Developing beneficial partnerships on your doorstep

Marine researcher examining samples
David Wolff and Professor Andrew Church

David Wolff is Director of CUPP at the University of Brighton, UK.

Professor Andrew Church, is Associate Pro-Vice-Chancellor (Research and Enterprise) at the University of Brighton, UK and a member of the ACU Engage Community's steering committee. 

The ‘Community University Partnership Programme’ (CUPP), created by the University of Brighton, began in 2003. The aim of the project is to develop mutually beneficial partnerships between the university and its local communities, with a focus on working with more disadvantaged communities.

Over the last 15 years CUPP has worked with over 200 academics, 5000 students and 750 community partners, and has become central to the university’s strategy. According to external research, CUPP is considered as being at the forefront of community-university partnerships in the UK and has worked extensively with universities around the world.

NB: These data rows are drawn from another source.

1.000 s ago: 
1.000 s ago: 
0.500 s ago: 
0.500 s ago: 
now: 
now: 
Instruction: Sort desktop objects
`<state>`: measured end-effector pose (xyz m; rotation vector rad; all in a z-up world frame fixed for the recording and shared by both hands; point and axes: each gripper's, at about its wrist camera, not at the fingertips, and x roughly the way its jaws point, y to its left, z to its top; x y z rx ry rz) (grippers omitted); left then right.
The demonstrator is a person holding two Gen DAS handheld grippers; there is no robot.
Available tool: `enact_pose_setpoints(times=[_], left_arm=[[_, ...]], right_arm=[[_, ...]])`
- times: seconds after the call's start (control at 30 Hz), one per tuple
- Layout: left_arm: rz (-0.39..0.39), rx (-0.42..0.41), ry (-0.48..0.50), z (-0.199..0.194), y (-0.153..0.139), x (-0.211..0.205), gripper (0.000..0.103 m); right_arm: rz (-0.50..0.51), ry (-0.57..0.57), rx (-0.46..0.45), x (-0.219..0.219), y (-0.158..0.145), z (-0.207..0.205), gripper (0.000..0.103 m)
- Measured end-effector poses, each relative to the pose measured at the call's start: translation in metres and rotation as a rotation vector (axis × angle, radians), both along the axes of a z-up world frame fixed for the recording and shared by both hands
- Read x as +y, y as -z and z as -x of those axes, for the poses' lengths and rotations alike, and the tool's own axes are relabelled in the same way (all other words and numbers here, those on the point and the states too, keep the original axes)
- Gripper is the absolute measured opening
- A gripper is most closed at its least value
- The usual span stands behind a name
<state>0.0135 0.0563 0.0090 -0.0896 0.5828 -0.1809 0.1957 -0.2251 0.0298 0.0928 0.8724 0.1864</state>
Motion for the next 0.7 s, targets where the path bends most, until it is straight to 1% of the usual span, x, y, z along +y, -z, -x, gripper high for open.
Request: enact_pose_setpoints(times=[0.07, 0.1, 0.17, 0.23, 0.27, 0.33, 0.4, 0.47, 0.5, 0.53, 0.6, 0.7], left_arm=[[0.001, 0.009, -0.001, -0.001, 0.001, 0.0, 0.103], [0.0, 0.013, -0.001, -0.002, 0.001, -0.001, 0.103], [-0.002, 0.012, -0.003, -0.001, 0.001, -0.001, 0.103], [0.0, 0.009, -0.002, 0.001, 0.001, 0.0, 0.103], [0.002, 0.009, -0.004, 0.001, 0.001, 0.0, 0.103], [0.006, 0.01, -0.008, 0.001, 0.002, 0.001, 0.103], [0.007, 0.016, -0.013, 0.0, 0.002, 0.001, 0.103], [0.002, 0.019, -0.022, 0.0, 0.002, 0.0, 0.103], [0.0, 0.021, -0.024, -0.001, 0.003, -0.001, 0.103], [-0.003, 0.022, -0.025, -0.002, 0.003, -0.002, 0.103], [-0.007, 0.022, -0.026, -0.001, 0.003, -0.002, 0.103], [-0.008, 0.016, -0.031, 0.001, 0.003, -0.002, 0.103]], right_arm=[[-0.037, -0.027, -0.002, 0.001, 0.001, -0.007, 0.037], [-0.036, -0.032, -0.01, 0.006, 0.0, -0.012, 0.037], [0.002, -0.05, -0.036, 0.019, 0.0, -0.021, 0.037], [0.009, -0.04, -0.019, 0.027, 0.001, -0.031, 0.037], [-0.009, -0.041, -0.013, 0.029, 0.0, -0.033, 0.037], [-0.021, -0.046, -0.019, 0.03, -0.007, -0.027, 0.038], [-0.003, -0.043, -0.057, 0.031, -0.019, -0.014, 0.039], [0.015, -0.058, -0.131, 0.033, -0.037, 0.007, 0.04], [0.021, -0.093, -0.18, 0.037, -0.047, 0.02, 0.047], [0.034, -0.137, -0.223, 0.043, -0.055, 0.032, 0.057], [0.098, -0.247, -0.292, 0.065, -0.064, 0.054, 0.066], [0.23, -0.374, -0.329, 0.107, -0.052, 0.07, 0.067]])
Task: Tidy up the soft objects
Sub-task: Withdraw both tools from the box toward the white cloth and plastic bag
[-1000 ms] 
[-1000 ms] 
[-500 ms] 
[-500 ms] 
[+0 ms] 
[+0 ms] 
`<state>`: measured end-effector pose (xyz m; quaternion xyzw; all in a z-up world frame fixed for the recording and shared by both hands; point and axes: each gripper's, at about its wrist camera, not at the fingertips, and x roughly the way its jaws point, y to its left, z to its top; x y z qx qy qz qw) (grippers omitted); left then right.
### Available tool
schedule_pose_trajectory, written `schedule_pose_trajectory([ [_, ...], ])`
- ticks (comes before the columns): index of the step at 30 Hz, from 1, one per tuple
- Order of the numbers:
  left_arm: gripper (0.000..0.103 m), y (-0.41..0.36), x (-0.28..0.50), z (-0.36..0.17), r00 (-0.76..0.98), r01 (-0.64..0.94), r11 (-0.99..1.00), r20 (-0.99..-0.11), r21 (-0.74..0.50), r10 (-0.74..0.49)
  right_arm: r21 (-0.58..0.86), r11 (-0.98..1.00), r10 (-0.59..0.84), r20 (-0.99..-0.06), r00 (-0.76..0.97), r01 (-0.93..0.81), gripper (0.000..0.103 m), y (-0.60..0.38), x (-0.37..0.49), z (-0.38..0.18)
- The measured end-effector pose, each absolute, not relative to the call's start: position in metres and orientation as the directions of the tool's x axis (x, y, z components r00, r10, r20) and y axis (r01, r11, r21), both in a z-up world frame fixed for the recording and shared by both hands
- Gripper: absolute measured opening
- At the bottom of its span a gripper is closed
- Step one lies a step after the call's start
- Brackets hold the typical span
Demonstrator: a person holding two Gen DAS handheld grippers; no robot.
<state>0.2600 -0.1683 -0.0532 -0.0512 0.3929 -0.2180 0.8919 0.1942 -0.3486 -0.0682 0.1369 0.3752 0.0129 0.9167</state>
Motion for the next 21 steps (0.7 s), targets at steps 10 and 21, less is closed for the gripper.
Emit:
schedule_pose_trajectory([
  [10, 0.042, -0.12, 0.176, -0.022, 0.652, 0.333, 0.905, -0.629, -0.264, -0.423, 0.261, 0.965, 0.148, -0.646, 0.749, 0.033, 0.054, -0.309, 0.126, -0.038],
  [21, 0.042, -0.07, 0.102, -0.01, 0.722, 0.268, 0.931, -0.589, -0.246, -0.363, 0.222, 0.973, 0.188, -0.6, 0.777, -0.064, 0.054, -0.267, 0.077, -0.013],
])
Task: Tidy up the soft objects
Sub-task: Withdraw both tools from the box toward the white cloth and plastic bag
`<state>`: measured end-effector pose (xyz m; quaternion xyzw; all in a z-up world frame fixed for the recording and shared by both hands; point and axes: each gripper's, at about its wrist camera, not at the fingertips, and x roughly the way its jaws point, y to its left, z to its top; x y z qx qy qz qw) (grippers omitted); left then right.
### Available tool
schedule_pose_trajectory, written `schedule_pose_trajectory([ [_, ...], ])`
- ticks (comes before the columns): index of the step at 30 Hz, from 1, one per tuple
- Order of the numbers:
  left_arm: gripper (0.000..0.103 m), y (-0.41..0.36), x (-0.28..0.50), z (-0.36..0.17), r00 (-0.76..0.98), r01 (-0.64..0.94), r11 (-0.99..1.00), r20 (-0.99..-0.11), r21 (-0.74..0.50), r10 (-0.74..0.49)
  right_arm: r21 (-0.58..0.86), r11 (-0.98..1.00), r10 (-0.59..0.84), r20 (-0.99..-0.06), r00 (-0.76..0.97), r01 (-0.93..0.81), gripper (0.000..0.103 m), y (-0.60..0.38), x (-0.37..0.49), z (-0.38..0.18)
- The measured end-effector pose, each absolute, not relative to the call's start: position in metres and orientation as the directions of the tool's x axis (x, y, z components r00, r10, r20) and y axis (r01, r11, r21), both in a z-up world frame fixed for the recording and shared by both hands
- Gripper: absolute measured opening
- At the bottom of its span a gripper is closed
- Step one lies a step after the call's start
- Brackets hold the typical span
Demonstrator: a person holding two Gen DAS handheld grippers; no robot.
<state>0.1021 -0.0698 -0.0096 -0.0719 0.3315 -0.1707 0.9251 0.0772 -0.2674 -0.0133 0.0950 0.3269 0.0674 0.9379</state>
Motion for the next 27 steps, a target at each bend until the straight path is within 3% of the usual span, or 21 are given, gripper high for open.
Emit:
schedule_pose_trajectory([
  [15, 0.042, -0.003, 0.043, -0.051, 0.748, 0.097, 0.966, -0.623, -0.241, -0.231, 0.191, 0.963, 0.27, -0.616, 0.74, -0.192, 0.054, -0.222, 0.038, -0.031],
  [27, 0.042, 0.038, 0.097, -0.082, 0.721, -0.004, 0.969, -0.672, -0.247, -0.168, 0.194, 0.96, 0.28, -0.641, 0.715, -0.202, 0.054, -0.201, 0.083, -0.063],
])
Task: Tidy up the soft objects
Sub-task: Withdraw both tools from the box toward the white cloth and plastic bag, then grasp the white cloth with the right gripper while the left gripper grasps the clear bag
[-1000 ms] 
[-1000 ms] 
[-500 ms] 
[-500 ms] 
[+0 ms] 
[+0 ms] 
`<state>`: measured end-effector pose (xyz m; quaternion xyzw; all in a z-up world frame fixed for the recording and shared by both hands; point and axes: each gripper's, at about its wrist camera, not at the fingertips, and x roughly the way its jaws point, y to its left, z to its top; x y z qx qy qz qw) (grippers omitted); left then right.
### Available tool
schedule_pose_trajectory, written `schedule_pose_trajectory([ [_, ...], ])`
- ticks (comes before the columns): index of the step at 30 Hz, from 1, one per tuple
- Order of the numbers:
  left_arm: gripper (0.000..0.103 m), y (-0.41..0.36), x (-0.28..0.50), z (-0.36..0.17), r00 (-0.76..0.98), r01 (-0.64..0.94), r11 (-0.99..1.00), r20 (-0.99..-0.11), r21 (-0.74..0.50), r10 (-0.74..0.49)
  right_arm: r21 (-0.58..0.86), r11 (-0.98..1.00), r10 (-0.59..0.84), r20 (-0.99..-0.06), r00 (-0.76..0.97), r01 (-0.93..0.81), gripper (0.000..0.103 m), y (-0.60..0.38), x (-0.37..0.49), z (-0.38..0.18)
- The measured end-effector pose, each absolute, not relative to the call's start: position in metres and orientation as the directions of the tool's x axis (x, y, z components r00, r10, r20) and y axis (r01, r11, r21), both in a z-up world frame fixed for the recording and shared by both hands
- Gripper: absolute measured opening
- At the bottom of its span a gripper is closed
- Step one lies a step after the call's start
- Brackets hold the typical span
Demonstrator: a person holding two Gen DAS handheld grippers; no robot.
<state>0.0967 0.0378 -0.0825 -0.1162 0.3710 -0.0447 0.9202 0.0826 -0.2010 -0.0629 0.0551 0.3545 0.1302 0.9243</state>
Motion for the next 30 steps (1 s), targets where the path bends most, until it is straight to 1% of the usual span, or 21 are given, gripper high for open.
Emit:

CUPP has run several different programmes working with disadvantaged communities. The ‘On Our Doorsteps’ programme ran from 2010 to 2016 and was based on three intentions: 

  • being a good neighbour
  • realising the mutual benefit achievable through community-university partnerships
  • focusing on activities within the immediate localities of campus buildings spread across five sites and three urban coastal locations

Bids were invited annually from partnerships of university staff and community organisations for £5000 to fund engagement projects. A total of 19 projects were funded.

Now in its fourth series, the award-winning ‘Brains at the Bevy’ presents a series of short, interactive talks from local academics based on their research in a community pub in a deprived area near to the university.

CUPP’s latest programme, ‘Ignite’, is a one-year community-university partnership incubator that combines many discrete elements of previous work. Funded by the UK Government Research and Innovation, the aim is to foster new partnerships and help them thrive in the future, combining seed funding, a community of practice and tailored partnership support. Each partnership receives up to £4000 worth of funding to undertake new activities for the benefit of the community and university research and teaching. The partnerships are chosen by an advisory group which includes a significant number of community partners and students. A key outcome of the Ignite programme will be to share the learning of the approach. This will include the production of a guide, so other universities and communities can benefit from the learning, both in the UK and internationally.

An evaluation of the ‘On our doorsteps’ programme identified the following benefits from the work. The 19 projects reviewed included staff/students from 17 different academic disciplines.

Community benefit/developing neighbourliness

For just under half the projects, a primary community benefit was designed to occur through the very nature of interactions between the university and the community organisation. For example, through providing therapeutic and supportive experiences for both residents and those with mental health needs, or helping stroke victims to articulate and recognise their experience. For 15 of the projects the activity either centred on or included very specific physical locations as their main places of intervention. In three other cases the projects brought members of the community into the university itself. The remaining projects took a wider geographic remit, focusing on the needs of their respective locations as a whole.

Marine researcher examining samples

Image from Microplastics in the marine environment: a focus on Chichester Harbour. Community partner: Chichester Harbour Conservancy, Researcher: Dr Corina Ciocan, University of Brighton.

Student involvement

Of the 19 projects, 16 included student activity with an average of 12 per project.

Research

Nine of the projects included research as part of their primary activity. There were varying types of community partner involvement in the research activity. In some cases, the research was co-designed and conducted. In others, the community partner acted as the commissioner for the research. There were 10 projects that produced an academic research output – and a further 5 of the 9 projects which included student research as part of their core process also resulted in academic public output.

Impact in the communities was achieved through continuation of the project activity for new beneficiaries; implementation of the recommendations of the project report or plan; indirect impacts on community partner activity; and the creation of longer-term relationships. Meanwhile, the university benefited through input into the future design or delivery of the curriculum and / or the student experience beyond the funding period in 13 of the 19 projects. In some cases, this involved the whole orientation of a course curriculum, while in other cases this has been a matter of developing new modules or enhancing the content of existing modules.

CUPP has mapped its worked via the platform developed by the University called Community 21 – this online map shows details of all the projects in an area, enabling participants to view and celebrate their achievements and the university to evaluate the scale and impact of the work.

The success of the CUPP over the last 15 years is largely because mutuality is 'hard wired into everything we do'. While some university public engagement models are too university-centric, others put too much emphasis on solving societal issues without delivering benefits to the university. Such models, which lack mutual benefit, are less likely to lead to long-term enduring partnerships.